In the listing below, locate the line that contains "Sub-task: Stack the" and the line that contains "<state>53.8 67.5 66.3". Restate word for word those two lines and every line between them, and nothing else.

# SUPPLIED DATA
╭──

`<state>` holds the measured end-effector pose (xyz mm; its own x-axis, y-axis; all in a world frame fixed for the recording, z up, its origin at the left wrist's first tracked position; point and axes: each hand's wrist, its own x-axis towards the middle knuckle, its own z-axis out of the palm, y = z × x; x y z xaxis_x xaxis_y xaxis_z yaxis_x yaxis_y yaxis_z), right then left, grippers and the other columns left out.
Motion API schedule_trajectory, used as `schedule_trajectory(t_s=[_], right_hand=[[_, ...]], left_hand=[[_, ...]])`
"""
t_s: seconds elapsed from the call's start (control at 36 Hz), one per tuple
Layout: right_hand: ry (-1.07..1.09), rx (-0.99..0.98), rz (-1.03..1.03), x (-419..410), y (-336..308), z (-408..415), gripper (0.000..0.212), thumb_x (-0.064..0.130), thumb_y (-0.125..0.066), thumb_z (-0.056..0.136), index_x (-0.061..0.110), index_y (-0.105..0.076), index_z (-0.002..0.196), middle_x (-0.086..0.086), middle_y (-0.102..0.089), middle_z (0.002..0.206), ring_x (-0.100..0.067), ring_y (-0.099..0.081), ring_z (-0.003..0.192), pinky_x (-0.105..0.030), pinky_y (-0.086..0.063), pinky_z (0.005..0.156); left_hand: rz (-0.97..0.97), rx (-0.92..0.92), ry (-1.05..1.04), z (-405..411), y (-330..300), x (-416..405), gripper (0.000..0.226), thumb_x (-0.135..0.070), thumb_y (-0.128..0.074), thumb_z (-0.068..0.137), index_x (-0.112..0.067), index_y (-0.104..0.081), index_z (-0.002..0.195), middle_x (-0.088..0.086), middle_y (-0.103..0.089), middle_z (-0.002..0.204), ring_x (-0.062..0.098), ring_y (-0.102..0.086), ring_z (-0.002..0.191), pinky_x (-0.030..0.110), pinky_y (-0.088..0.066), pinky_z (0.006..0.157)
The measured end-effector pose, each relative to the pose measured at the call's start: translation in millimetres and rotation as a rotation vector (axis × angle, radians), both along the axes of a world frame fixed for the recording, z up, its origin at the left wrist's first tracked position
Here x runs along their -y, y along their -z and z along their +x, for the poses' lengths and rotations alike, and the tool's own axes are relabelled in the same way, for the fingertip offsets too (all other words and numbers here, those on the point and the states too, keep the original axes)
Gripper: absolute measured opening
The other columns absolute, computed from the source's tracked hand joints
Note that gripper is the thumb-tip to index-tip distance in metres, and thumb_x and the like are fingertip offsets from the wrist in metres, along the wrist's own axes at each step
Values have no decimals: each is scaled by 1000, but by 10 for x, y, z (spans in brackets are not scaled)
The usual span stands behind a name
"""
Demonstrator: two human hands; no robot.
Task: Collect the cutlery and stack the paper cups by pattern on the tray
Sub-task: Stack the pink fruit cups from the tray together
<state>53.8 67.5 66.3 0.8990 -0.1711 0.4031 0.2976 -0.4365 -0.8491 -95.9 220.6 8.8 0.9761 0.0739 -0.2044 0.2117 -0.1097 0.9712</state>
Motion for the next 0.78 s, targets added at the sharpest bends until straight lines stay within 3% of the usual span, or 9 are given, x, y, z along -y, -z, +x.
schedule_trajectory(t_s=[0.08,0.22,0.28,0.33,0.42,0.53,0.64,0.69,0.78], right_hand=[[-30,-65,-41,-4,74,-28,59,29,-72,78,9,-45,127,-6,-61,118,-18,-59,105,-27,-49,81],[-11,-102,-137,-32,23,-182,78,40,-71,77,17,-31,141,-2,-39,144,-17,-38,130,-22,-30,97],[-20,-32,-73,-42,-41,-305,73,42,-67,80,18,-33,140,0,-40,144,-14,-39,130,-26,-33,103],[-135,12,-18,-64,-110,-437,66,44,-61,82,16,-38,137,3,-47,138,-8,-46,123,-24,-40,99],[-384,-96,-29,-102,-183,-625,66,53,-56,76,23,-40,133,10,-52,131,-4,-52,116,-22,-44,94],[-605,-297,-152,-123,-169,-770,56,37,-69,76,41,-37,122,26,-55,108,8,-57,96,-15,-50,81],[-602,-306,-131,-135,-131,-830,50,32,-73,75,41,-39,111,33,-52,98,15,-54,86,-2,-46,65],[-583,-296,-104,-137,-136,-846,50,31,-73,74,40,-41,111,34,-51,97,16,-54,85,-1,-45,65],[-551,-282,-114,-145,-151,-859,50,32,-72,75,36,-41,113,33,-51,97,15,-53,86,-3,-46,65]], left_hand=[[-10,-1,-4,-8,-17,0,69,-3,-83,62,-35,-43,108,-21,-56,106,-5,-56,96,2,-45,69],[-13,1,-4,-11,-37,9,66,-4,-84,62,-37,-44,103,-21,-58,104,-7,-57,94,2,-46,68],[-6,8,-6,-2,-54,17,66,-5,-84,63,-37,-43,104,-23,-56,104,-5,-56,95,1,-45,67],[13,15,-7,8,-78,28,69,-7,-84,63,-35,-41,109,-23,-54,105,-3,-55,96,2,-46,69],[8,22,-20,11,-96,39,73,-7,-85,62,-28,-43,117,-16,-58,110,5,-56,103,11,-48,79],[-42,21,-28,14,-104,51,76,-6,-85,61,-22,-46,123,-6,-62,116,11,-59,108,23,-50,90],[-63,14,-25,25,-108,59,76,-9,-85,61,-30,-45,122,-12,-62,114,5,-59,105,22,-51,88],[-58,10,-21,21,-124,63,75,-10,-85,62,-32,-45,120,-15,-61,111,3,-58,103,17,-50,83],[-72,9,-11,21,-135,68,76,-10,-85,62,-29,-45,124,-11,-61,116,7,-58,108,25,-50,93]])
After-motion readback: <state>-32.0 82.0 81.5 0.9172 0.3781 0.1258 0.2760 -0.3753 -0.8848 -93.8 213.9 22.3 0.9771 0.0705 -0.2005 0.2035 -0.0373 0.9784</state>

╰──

# TASK RESPONSE
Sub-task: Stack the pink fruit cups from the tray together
<state>53.8 67.5 66.3 0.8990 -0.1711 0.4031 0.2976 -0.4365 -0.8491 -95.9 220.6 8.8 0.9761 0.0739 -0.2044 0.2117 -0.1097 0.9712</state>

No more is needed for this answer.